28 août 2026 — Diaka Kassongo
Tel un couperet, le mode d'emploi ou format du dialogue national envisagé en République démocratique du Congo ( RDC) est, enfin, tombé : pas question d'y associer les forces combattantes en particulier le M23 en guerre à l'Est contre le régime de Félix Tshisekedi.
Pourquoi donc? L'homme" fort" de Kinshasa estime qu'il n'a rien à discuter avec ses compatriotes déjà engagés dans une "logique" de guerre avec un soutien soupçonné du RWANDA.
Et donc, à la guerre comme à la guerre ! Exclus Corneille Nanga et son mouvement militairo-politique! A ce niveau, l'on peut objecter au Président de la République de RDC et lui demander avec qui il veut faire la paix si ceux-là mêmes qui ont pris les armes ne sont pas attendus au dialogue pour " vider leur sac" , dire et exposer leurs griefs au gouvernement de M Tshisekedi . Cela, dans l'optique d'un dialogue positif et bénéfique pour une solution à la crise qui secoue ce grand pays.

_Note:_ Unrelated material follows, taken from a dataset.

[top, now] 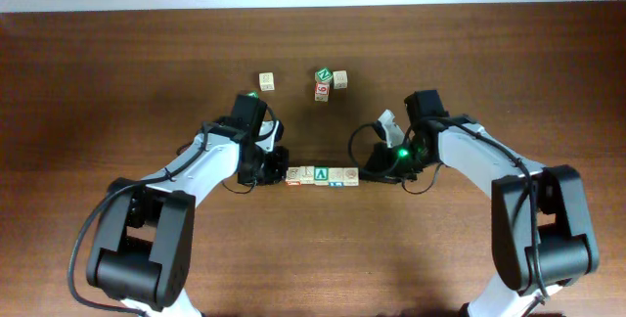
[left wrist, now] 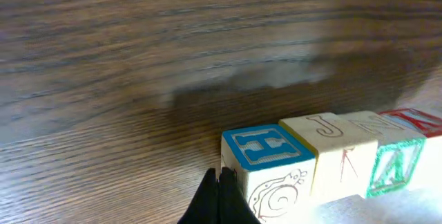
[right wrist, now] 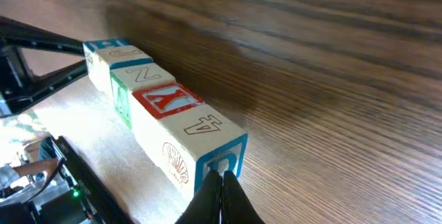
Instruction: Rotate 5 blocks
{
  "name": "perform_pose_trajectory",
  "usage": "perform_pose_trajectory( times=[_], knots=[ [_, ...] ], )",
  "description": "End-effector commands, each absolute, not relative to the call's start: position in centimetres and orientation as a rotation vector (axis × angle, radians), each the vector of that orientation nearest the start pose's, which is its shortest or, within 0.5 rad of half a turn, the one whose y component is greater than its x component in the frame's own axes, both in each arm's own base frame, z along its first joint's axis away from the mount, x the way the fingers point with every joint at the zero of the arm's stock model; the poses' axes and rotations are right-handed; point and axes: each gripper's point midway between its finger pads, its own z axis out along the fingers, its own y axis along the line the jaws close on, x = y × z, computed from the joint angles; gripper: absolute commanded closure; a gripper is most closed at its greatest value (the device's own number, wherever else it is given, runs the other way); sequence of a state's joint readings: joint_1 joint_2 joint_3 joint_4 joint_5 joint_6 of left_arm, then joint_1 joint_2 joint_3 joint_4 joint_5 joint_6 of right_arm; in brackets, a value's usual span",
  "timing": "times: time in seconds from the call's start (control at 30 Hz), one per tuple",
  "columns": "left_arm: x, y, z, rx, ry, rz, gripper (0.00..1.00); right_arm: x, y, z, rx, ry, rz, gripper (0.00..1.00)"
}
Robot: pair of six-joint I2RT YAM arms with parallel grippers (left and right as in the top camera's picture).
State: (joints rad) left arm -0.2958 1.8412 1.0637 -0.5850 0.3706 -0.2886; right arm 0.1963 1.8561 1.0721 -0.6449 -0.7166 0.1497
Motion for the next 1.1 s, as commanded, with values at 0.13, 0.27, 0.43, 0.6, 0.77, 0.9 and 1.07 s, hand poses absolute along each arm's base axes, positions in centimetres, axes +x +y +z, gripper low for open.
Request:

La deuxième objection se rapporte au processus de négociations déjà engagé entre les deux mêmes parties, à savoir le gouvernement Tshisekedi et le mouvement Mw23: si déjà à Doha au Qatar, les deux protagonistes parlent, se parlent et discutent, pourquoi donc ce qui se fait dans le Golfe ( Qatar) ne serait il pas possible sur le sol national où la fraternité, la tolérance et l’inclusivité devraient être le premier et fondamental principe?
Comment donc, faut il comprendre ce paradoxe évident et manifeste ? C'est le premier Président ivoirien Félix Houphouet-Boigny qui s'en allait, clamant et répétant: " le dialogue est l'arme des forts et non des faibles".
Afin de donner toutes les chances de paix et de succès à ce " dialogue national ", le Président Tshisekedi devrait associer toutes les parties prenantes de la crise congolaise autour de la table de négociations. La paix n'a que faire des états d'âme et des exclusions et autres voies "jusqu'auboutistes".
L'Afrique et ses africains ne sont pas à des bizarreries près et à un paradoxe près.